• **PROMPT**:
Return all lines of the listing below that carry the word "normal".

• **INFORMATION SHOWN**:

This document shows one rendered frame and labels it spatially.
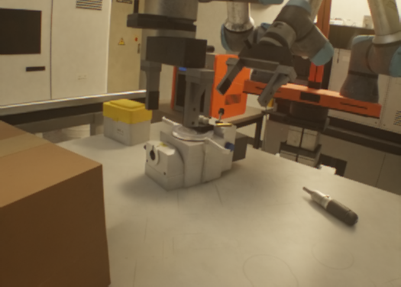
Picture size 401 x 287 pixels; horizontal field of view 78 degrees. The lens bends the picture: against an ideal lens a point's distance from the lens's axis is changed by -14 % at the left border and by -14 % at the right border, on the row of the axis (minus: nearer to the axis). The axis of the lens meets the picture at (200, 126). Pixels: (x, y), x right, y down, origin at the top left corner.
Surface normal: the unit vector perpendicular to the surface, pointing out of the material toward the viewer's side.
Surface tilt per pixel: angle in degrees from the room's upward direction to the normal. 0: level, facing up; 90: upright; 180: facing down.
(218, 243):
---
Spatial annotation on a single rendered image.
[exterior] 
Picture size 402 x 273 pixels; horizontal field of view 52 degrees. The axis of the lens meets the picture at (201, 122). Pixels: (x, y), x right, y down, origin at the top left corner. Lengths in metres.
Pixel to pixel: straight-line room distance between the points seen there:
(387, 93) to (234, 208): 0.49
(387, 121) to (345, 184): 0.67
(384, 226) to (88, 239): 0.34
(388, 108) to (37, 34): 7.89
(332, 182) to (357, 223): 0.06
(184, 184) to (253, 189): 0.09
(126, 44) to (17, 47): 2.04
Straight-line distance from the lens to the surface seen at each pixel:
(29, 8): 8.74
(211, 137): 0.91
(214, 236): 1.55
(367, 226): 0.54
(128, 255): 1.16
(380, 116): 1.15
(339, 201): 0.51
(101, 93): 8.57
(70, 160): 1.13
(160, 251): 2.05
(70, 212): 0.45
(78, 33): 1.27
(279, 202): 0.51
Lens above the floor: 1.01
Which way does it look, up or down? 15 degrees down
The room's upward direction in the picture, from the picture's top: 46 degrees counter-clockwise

• **SOLUTION BELOW**:
Surface normal: the unit vector perpendicular to the surface, pointing out of the material toward the viewer's side.
Surface tilt per pixel: angle in degrees from the room's upward direction to the normal. 0: level, facing up; 90: upright; 180: facing down.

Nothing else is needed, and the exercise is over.